▼

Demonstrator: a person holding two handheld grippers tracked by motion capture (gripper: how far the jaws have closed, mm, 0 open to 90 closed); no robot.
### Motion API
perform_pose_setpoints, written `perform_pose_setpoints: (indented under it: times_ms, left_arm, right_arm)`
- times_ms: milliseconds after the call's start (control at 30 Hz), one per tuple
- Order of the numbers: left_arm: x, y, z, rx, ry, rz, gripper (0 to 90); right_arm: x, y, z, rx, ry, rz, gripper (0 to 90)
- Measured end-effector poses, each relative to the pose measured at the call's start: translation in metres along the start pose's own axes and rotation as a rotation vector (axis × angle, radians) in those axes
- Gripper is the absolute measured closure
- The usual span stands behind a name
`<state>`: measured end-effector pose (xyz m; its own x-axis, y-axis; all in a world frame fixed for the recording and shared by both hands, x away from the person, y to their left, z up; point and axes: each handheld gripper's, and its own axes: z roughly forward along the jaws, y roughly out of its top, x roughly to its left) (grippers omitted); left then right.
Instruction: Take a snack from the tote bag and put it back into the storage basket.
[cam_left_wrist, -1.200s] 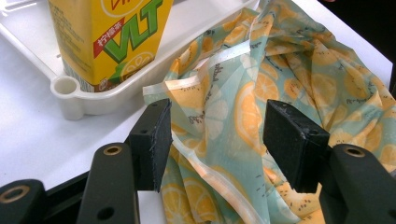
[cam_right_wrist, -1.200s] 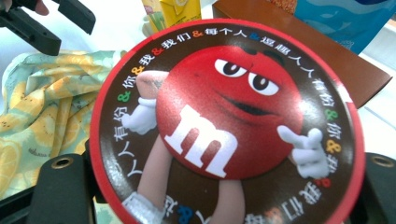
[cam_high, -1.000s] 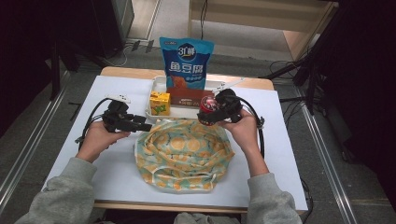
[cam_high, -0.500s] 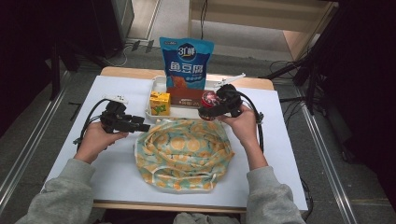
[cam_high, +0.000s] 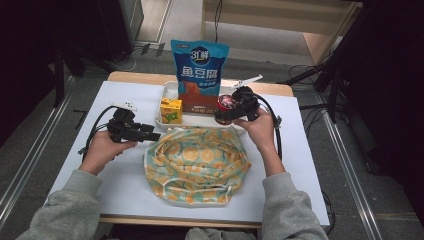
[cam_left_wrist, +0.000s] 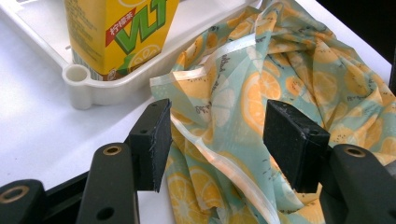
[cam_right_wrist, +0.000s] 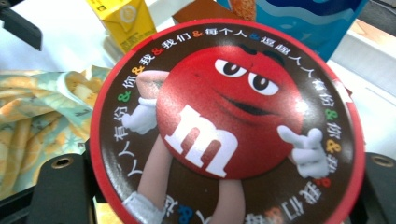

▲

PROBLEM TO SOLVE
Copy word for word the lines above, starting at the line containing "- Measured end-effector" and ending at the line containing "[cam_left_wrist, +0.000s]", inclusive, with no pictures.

THE COMPLETED TASK
- Measured end-effector poses, each relative to the pose measured at the call's start: translation in metres along the start pose's own axes and rotation as a rotation vector (axis × angle, radians) in those axes
- Gripper is the absolute measured closure
- The usual span stands behind a name
`<state>`: measured end-effector pose (xyz m; its own x-axis, y-axis; all in a world frame fixed for the recording and shared by both hands, x away from the person, y to their left, z up; point and axes: each handheld gripper's, and its own axes: z roughly forward along the jaws, y roughly out of its top, x roughly to its left) (grippers omitted); left then right.
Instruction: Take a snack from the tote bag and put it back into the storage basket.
[cam_left_wrist, -1.200s] 
[cam_right_wrist, -1.200s] 
[cam_high, -1.000s] 
[cam_high, -0.500s] 
[cam_high, +0.000s] 
[cam_left_wrist, +0.000s] 

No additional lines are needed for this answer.